俺は、アデルートに向けて公爵章を見せた。
目の前のアデルートは顔を真っ青にしてこっちを見ていた。



「というわけですよ、分かりましたか?アデルートさん。




いや、影武者さん?」











俺はその男をロープで縛り、騎士団詰所に行こうとしたのだが、

『おい、旦那!』
と声がかかった。

「どしたんですか?」
『俺はドワーフのデルドだ。まさか公爵様だとは…、』

「いえいえ、大丈夫ですよ。」

『頼みがあるんだが…俺を旦那の部下にして欲しいんだ。』

「部下?」

部下って言ってもな…お給料いるのかな?
と言うか部下って何するの?
「部下って言うけどな…」

『なんでもします!こう見えて俺は、ドーフビルド組合の会長をしてまして、建築とかなら得意です』

建築か…土木系はいけるかな?

「土木系はできる?」

『はい!道でもいけます!』

「じゃあよろしく頼むよ、明後日出る予定だから、明後日の朝公爵邸の前に来てくれ」




俺は気絶させた偽アデルートを引っ張りながら詰所に向かっていると、カンナから念話が入った。

(どしたんだ?)

(ハヤテ様、今、アデルート侯爵と言う人が、ハヤテ様に会いたいと言ってきたんですけど…)

(アデルート侯爵…

何考えてるんだ?)

(わからないですね、でも何か別の気配もします。)

(わかった、今からそっちに行くよ。聞きたいこともあるしな)

俺は偽物をアイテムボックスに収納し、
サングラリアードへと飛んだ。

1秒後、

「ただいま〜」
『お帰りなさい、あなた〜。
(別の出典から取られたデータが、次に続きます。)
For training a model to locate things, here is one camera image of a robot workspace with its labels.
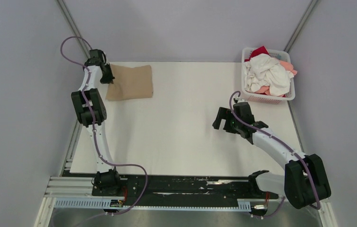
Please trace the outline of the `beige t-shirt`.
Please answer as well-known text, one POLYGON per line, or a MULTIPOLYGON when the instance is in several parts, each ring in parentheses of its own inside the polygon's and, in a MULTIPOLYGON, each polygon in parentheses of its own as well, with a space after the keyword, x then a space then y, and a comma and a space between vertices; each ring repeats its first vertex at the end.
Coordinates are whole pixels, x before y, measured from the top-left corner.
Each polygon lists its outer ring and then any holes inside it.
POLYGON ((122 101, 153 97, 152 68, 150 65, 125 67, 111 65, 113 83, 108 85, 106 100, 122 101))

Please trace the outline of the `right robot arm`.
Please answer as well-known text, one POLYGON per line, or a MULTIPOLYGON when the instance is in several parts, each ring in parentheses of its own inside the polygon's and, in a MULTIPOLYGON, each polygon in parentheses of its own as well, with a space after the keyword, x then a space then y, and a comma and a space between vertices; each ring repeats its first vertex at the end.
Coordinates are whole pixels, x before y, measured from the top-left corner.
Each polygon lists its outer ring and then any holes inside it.
POLYGON ((265 192, 272 192, 286 197, 296 209, 317 205, 331 197, 322 159, 316 154, 298 151, 279 139, 266 123, 254 119, 247 102, 235 103, 231 108, 220 107, 213 128, 218 130, 222 121, 225 132, 240 135, 266 152, 284 170, 283 175, 268 170, 251 174, 248 183, 251 196, 258 198, 265 192))

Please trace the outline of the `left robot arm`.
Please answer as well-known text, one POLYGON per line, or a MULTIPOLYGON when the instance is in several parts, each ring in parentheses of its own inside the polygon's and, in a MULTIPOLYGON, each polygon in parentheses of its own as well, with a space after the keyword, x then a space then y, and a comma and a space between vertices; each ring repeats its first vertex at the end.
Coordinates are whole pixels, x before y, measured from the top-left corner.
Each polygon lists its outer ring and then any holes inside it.
POLYGON ((87 130, 96 160, 96 173, 92 180, 93 196, 117 196, 122 191, 122 182, 109 151, 105 121, 106 107, 99 92, 99 85, 113 83, 114 76, 106 54, 99 49, 89 51, 83 64, 84 79, 71 99, 78 122, 87 130))
なんてね〜!
い、痛い痛い!?』


「ふざけない、で?アデルートさんはどうした?」
『今はいないからまた明日って言っておきました!』

「了解。ありがとな」



さてさて何を企んでるんだ?















『久しぶりだな、ビナス。』
『今回はすまねーな侯爵様。話も言ったことだしやってやりますか』

『そうだな、決戦は明日の夜だ。昼間に屋敷の偵察を俺たちが行うから、夜を頼む。』
『おう、わかったぜ』









決戦の時間まであと1日としたのだった。